Larger boarding stables and event venues pose an increased risk for disease transmission due to:

  • increased numbers of horses;
  • potential for uncontrolled commingling of horses with different health management backgrounds; and
  • more frequent movement of people, horses and equipment and the associated stress of transport.

Day-to-day access management in large facilities is more difficult to accomplish, increasing the importance of vaccination programs, prescribed health standards for attendance, and monitoring the health of horses in attendance.

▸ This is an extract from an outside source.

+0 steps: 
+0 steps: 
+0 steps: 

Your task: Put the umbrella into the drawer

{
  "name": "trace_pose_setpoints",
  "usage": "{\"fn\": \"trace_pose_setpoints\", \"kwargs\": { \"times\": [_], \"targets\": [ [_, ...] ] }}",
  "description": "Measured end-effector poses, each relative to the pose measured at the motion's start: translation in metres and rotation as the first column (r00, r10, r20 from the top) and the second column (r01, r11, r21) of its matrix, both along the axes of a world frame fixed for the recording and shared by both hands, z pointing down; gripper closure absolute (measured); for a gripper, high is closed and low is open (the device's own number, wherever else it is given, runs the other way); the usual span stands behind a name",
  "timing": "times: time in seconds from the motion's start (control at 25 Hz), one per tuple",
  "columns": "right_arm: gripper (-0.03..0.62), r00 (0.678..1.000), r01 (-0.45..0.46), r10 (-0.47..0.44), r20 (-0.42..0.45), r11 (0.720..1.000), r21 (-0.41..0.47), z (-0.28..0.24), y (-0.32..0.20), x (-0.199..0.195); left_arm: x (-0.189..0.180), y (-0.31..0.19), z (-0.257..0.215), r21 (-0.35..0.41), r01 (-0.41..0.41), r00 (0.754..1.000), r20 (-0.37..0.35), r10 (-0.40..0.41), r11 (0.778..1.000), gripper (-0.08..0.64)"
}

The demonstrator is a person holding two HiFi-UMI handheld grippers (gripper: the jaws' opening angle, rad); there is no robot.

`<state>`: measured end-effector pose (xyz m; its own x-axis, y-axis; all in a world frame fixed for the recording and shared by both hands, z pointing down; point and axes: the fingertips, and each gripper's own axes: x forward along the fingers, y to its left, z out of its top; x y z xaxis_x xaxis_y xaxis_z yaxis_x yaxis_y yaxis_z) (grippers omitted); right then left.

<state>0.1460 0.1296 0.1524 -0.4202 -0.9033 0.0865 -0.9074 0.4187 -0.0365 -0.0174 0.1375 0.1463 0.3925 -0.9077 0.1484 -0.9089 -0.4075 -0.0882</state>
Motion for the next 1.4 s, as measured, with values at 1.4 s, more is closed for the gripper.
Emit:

A photo of a horse and rider clearing a horse jump.
Additional emphasis on vaccination and health standards is important at large events. Photo of Dr. Mary Bell

Best practices - People:

  • train personnel on-farm and facility biosecurity procedures;
  • limit non-essential traffic on the site and restrict unnecessary access to horses;
  • prevent visitor access if they have had recent contact (< 48 hours) with horses suspected or known to be infected with a contagious disease;
  • prevent visitor access if they have recently returned (< 5 days) from a foreign country where contact with horses or livestock has occurred;
  • restrict access to horses separated from the resident herd (those that are sick and new or recently returned horses) to only those personnel necessary for their care;
  • plan ahead for visitors by informing them of the farm/facility biosecurity procedures in advance of their arrival;
  • schedule visitor arrivals, particularly visitors with horses of unknown health status;
  • meet new and infrequent visitors at the farm/facility entrance (outside the CAZ) and provide biosecurity instructions. For frequent visitors, consider reviewing biosecurity procedures with them, e.g. twice a year, and randomly checking their compliance to procedures;
  • use a visitor log to document visitor access which will assist with disease control and response activities within the industry;
  • provide a means for participants to report biosecurity concerns to facility managers for action
  • assign staff to monitor movements within the venue including access to barns, isolation areas and to provide guidance to participants and visitors on which areas of the venue they are allowed to access;
  • restrict access to the isolation area to only those people necessary for the horses' direct care; and
  • restrict access to horse management units to only those horses and participants assigned to them.

Best practices - Sanitation (people, equipment, tack)

  • hand washing or the use of a hand sanitizer, combined with barrier protection (protective outer clothing or clothing changes) are effective measures for reducing disease transmission by people;
  • dedicate equipment and tack to each horse (halter, lead rope, brushes, rags, water and feed buckets, hay nets, fly masks etc.);
  • clearly identify dedicated equipment by labelling or colour-coding;
  • clean and disinfect shared equipment between horses;
  • clean and disinfect equipment at the end of the day and store in a clean location separate from other horse equipment;
  • select equipment that can be easily cleaned and disinfected, where feasible: hard and non-porous surfaces (metal, fiberglass, plastic, rubber) rather than softer porous materials (wood or easily scratched synthetic material);
  • dedicate equipment to areas where horses are separated from the herd while sick or for a period of observation;
  • only allow equipment, tools, and vehicles that have been brought onto the site to enter a control area if it is necessary;
  • ensure visitor vehicles are visibly clean prior to entry to the premises and control access zone. Can request additional measures if the vehicle is coming from an area where disease has been present;
  • ensure service equipment (farrier etc.), tools and vehicles have been cleaned and disinfected prior to entry; and
  • follow a stepwise procedure for cleaning and disinfection and use a registered disinfectant (Drug Identification Number) that targets the pathogens of concern.